Yes. As I said before, the world is too complicated in all its parts and interconnections to be due to chance alone. I am convinced that the existence of life with all its order in each of its organisms is simply too well put together. Each part of a living thing depends on all its other parts to function. How does each part know? How is each part specified at conception? The more one learns of biochemistry the more unbelievable it becomes unless there is some type of organizing principle-an architect for believers-a mystery to be solved by science (even as to why) sometime in the indefinite future for materialist reductionalists.

This situation of the complication and the order to function of an organism, where the sum is greater than its parts (i.e. has a higher order), becomes more astonishing every year as the scientific results become more detailed. Because of this, many scientists are now driven to faith by their very work. In the final analysis it is a faith made stronger through the argument by design. I simply do not now believe that the reductionalist philosophy, so necessary to pursue the scientific method and, to repeat, the method which all scientists must master and practice with all their might and skill in their laboratory, can explain everything.

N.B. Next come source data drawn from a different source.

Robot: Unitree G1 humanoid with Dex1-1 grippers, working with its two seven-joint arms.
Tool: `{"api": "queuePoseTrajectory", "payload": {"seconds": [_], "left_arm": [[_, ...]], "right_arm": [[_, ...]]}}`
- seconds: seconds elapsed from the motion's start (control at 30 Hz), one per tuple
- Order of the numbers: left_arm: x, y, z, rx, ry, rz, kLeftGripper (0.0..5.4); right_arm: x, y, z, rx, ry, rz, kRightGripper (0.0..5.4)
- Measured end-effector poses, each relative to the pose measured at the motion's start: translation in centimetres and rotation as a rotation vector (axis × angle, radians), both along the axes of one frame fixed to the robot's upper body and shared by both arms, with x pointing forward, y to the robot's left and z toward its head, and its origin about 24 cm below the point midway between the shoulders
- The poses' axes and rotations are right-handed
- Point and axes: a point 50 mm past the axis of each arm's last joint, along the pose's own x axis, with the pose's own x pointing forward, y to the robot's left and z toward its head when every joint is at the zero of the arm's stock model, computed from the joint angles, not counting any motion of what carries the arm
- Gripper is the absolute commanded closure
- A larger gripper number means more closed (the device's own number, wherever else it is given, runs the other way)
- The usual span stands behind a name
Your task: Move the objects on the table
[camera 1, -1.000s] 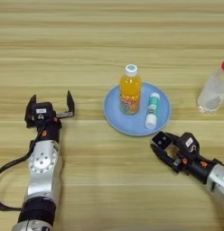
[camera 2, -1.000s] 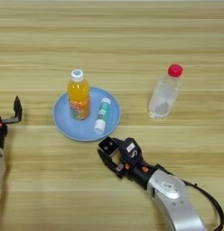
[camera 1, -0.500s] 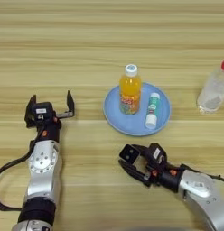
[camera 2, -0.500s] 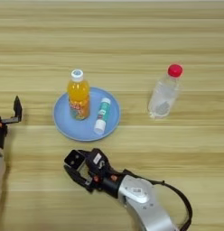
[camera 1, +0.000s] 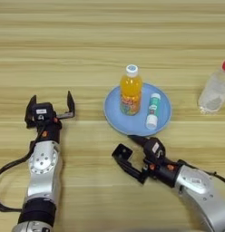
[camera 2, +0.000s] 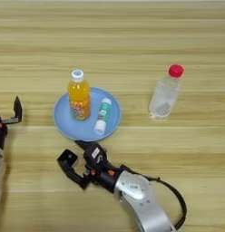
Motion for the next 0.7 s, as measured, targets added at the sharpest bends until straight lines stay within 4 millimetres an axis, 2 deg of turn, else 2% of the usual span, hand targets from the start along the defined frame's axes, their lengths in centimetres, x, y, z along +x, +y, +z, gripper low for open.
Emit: {"api": "queuePoseTrajectory", "payload": {"seconds": [0.03,0.13,0.23,0.3,0.4,0.47,0.6,0.7], "left_arm": [[0.0,0.0,0.0,0.000,0.000,0.000,0.00],[0.0,0.0,0.0,0.000,0.001,0.000,0.00],[0.0,0.0,0.0,0.000,0.001,0.000,0.00],[0.0,0.0,0.0,0.000,0.001,0.000,0.00],[0.0,0.0,0.0,0.000,0.002,0.000,0.00],[0.0,0.0,-0.1,0.000,0.005,0.000,0.00],[0.0,0.1,-0.2,0.001,0.008,0.001,0.00],[0.0,0.2,-0.1,0.005,0.008,0.001,0.00]], "right_arm": [[0.1,-0.2,0.1,0.001,-0.004,-0.009,1.09],[0.7,-1.7,1.7,0.034,-0.064,-0.076,0.65],[1.1,-3.1,2.4,0.032,-0.095,-0.141,0.27],[1.6,-4.6,2.9,0.029,-0.115,-0.227,0.06],[2.3,-7.9,3.4,-0.010,-0.142,-0.378,0.03],[2.4,-8.5,3.5,-0.019,-0.146,-0.407,0.03],[2.7,-11.4,3.9,-0.053,-0.148,-0.550,0.03],[3.2,-11.3,3.7,-0.004,-0.122,-0.580,0.03]]}}
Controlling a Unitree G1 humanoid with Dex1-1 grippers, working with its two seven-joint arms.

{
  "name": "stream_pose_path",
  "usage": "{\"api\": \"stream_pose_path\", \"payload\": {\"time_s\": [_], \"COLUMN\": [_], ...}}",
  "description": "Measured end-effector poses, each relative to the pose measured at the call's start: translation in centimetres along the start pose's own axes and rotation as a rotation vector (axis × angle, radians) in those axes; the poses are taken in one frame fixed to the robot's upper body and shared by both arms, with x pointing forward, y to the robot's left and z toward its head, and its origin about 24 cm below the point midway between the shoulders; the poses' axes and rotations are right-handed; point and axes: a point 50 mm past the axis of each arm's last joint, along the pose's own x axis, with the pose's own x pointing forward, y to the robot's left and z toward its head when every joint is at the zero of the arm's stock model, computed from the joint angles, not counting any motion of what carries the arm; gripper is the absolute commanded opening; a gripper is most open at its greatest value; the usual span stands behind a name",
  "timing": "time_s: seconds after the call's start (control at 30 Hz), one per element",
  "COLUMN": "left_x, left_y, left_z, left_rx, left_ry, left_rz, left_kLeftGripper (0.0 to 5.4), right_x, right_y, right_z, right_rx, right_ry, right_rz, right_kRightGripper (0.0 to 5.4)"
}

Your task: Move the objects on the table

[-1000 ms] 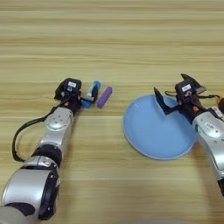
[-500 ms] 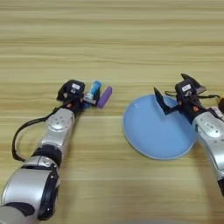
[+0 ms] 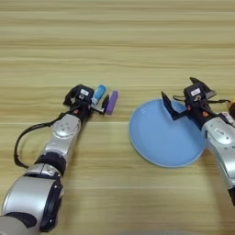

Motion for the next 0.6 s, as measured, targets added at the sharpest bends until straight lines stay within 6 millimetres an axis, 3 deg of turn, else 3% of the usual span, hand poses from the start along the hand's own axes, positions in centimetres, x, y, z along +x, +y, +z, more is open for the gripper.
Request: {"api": "stream_pose_path", "payload": {"time_s": [0.43,0.6], "left_x": [0.61,0.71], "left_y": [0.22,-0.03], "left_z": [-0.17,-0.23], "left_rx": [-0.074,-0.126], "left_ry": [0.089,0.105], "left_rz": [-0.002,-0.026], "left_kLeftGripper": [5.38,4.70], "right_x": [0.00,-0.02], "right_y": [-0.04,-0.14], "right_z": [0.04,0.04], "right_rx": [0.002,0.003], "right_ry": [-0.002,-0.003], "right_rz": [-0.004,-0.009], "right_kRightGripper": [5.40,5.40]}}
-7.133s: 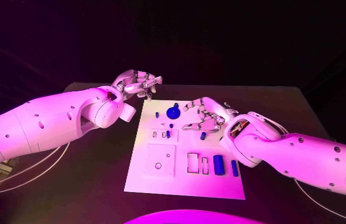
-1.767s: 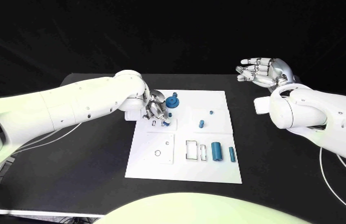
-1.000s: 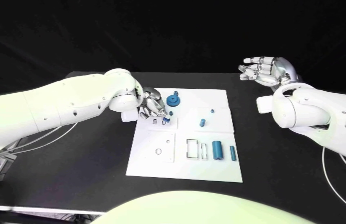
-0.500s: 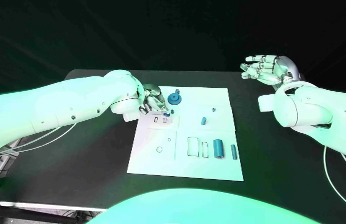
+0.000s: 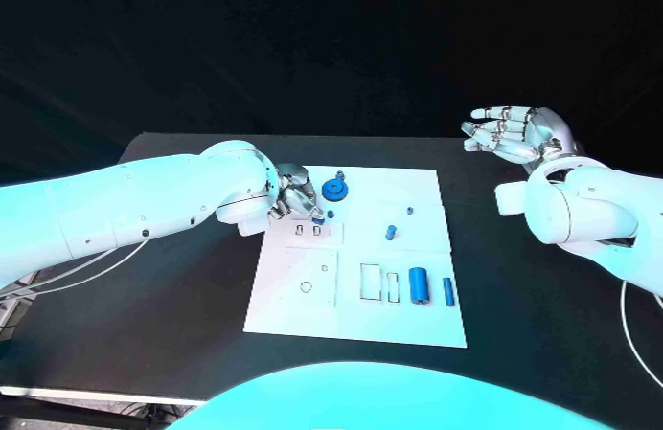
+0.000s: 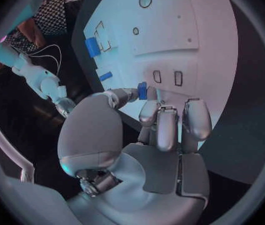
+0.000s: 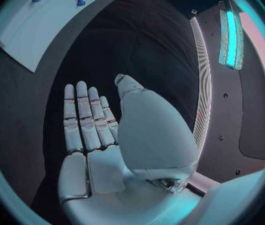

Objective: Assemble the parts on the task board

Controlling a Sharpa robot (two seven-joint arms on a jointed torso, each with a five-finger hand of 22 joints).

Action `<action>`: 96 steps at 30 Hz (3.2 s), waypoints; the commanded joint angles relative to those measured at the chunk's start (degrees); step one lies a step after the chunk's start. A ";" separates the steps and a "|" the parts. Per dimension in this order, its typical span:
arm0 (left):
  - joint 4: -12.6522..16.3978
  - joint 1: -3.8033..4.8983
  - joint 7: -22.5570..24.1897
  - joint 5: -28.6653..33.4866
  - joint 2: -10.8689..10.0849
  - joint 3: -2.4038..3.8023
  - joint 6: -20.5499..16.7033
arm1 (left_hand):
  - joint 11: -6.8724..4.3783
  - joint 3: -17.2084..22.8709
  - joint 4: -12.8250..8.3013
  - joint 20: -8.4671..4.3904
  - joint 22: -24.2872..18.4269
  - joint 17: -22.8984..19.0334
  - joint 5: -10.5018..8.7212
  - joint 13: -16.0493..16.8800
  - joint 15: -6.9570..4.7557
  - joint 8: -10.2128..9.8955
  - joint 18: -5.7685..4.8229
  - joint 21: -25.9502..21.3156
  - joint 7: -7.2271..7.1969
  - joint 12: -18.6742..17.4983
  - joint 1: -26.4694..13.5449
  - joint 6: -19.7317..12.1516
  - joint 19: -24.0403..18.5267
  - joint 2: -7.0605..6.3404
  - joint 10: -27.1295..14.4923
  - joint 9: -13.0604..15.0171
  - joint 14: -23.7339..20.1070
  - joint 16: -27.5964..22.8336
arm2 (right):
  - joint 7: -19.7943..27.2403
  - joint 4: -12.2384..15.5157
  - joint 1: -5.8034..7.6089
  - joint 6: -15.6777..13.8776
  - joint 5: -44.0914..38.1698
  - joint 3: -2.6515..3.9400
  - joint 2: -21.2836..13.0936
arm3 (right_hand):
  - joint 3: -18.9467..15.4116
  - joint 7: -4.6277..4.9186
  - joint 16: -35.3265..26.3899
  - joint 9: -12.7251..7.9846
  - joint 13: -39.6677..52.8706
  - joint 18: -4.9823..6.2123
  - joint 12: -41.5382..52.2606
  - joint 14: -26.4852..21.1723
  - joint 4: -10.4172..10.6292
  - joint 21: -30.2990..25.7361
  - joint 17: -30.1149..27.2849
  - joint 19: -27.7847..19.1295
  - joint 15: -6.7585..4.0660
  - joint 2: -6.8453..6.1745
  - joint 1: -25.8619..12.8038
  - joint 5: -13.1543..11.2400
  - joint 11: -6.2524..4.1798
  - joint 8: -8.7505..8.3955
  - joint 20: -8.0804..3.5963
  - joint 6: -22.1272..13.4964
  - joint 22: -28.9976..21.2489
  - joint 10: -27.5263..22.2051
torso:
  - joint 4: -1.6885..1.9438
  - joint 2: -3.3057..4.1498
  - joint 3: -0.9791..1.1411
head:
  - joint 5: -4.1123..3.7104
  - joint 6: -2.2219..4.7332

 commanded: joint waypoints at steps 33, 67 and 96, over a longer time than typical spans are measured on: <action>-2.71 -0.22 -0.82 -6.34 2.36 -0.56 6.54 | -0.34 10.85 -12.18 -0.52 0.53 0.20 4.11 0.61 -0.61 0.71 -0.57 0.53 -1.43 0.67 -2.07 2.25 0.44 0.36 1.16 7.52 2.29 -0.05 | 0.27 -0.30 -0.19 0.83 -0.52 -0.04 0.28 | 0.54 4.32 -0.68 -0.17 -0.42 0.19 -0.13 0.01 -0.23 -0.81 -0.38 -0.59 0.32 -0.13 -0.42 0.69 0.33 0.33 0.20 -0.41 -0.60 0.16 | -0.07 0.06 -0.05 | 0.21 0.00; -2.75 -1.09 -0.92 -5.83 2.34 -0.63 7.96 | -0.37 10.84 -12.29 -0.54 0.66 0.18 4.33 0.41 -0.64 0.76 -0.59 0.59 -1.48 0.51 -2.20 2.26 0.53 0.43 1.08 7.61 2.29 -0.07 | -0.02 -0.31 -0.20 0.89 -1.37 -0.05 0.35 | 0.63 4.32 -0.81 -0.21 -0.55 0.21 -0.10 0.01 -0.29 -0.93 -0.48 -0.64 0.34 -0.20 -0.39 0.73 0.34 0.38 0.24 -0.41 -0.79 0.17 | -0.07 0.04 0.00 | 0.27 0.00; -4.66 -1.05 -1.20 -1.85 3.20 -0.59 10.89 | -0.81 10.79 -12.61 -0.63 1.38 0.29 5.51 2.65 -0.89 1.20 -0.74 0.93 -2.04 2.30 -3.92 3.44 0.95 1.52 2.83 8.07 2.39 -0.08 | -0.08 -0.41 -0.26 1.03 -1.43 -0.05 0.40 | 0.70 4.33 -0.91 -0.25 -0.67 0.23 -0.08 0.01 -0.31 -1.00 -0.57 -0.62 0.35 -0.24 -0.40 0.72 0.35 0.41 0.27 -0.43 -0.93 0.17 | -0.02 0.06 0.07 | 0.32 0.00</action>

Having, then, been forced via the route of Pascal and Kierkegaard in their need for purpose to come to the edge of the abyss of reason, scientists can, with Anselm "believe in order to understand" what they see, rather than "understand in order to believe." Having willed oneself to faith by jumping to the other side, one can pull, at first, a wee small thread across the abyss, pulling in turn a still more sturdy rope, until finally one can build a bridge that crosses in reverse the chasm that connects the sides of life that are reason and faith. It is, then, by faith that a scientist can become a Christian, and yet remain a scientist-believing in some form of Abelard's dictum.

Without that faith there is no purpose, and without purpose all the arguments for its need drive one once again to build Pascal's bridge.